The advantage of low light is no need for CO2, less algae issues, I prefer to keep it simple. If your plants are happy leave well enough alone!  If they don't grow well, then carefully upgrade.


----------



## thedirtydaniel (Sep 7, 2013)

I have a Current Satellite on mine and I love it. I'd be careful about smaller shrimp with a beta, though.


----------



## ownedbycats (Nov 27, 2012)

Shrimp might be okay with the betta, provided they are large and have lots of cover, but the dwarf frog is probably a bad idea. I speak from experience, having originally kept my dwarf frogs and betta together. Then I caught the dwarf frogs taking bites out of the betta's fins. That is why I now own a Spec V just for the betta.
Also, the current at full can be a little strong for a betta. Either keep it dialed down, or add a sponge on the outflow. That or get a plakat type betta with less finnage to get caught in the current.


----------



## Psiorian (Jun 23, 2013)

I have one of these as well. With the stock light I'd probably not get baby tears and go with mosses as carpets.


----------



## jbig (Jul 13, 2012)

nice set up! 

i find that most of fluval's stock lights that come with their tanks don't have too much power in them. best for low light set ups.


----------



## vvDO (Oct 18, 2010)

Mine grows Java fern and moss, anubias, crypts, dwarf sag very well just slow.

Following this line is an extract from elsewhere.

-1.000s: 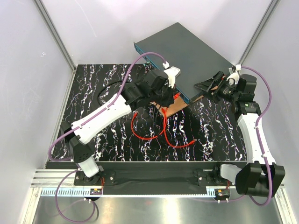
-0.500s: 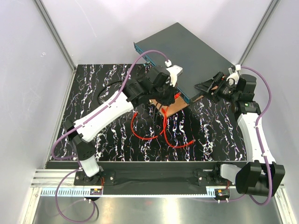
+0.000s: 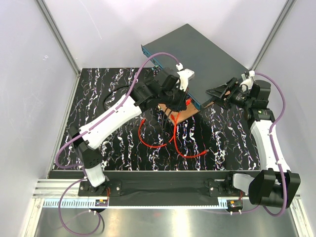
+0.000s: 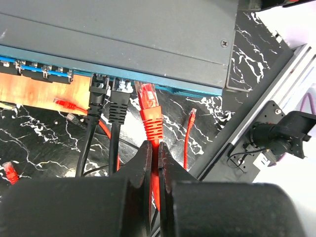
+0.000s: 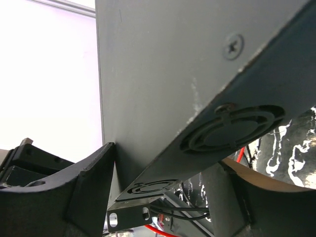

Sent from my iPhone using Tapatalk


----------



## Betta132 (Nov 29, 2012)

ADFs aren't great betta tankmates, they're nearsighted and often attack the betta's fins. 
Bamboo shrimp are filter feeders and will starve in small tanks. Also, your betta will probably eat cherry shrimp. 
I'd suggest trying an amano shrimp instead. There's still a risk, but an amano can handle the occasional peck as long as the betta leaves its antennae and eyeballs alone.


----------



## JEFF9922 (May 8, 2013)

Looks good , I think would look even better if you reversed the plants and wood locations . Meaning put the taller ones by the filter side and smaller plants near the glass . The taller plants will kinda hide the filter kinda like mine here 
http://www.plantedtank.net/forums/showthread.php?t=871185&highlight=


----------



## The Big Buddha (Jul 30, 2012)

ownedbycats said:


> Shrimp might be okay with the betta, provided they are large and have lots of cover, but the dwarf frog is probably a bad idea. I speak from experience, having originally kept my dwarf frogs and betta together. Then I caught the dwarf frogs taking bites out of the betta's fins. That is why I now own a Spec V just for the betta.
> Also, the current at full can be a little strong for a betta. Either keep it dialed down, or add a sponge on the outflow. That or get a plakat type betta with less finnage to get caught in the current.


+1 I would definetley rethink the stocking.

I have 3 of the small spec tanks, and eventually all the LEDs in 2 of them started burning out after 2 years. I would stick to some lower light plants and keep it simple. Also those rocks are too sharp if you are going with dwarf frogs.


----------



## loach guy (Jun 2, 2014)

Yeah to mirror what others have said. The tank is too small, and it also doesn't have enough flow for a bamboo shrimp. They pretty much need the exact opposite as a beta.


----------



## geealexg (May 26, 2015)

I really like the oversized filtration system and the contemporary, industrial design that is characteristic of Fluval aquariums. In my current tanks, I actually overstock them way past the recommended 1 inch of fish per gallon rule, and I have not encountered any issues or bad fish health so far. 

I also do grow some higher light plants and carpets with the stock low-light LED light that comes with the Fluval Spec V set, however, I do dose Seachem Excel and Flourish once every couple days. 

Current Fluval Spec V Tanks here
http://www.plantedtank.net/forums/showthread.php?t=880713


----------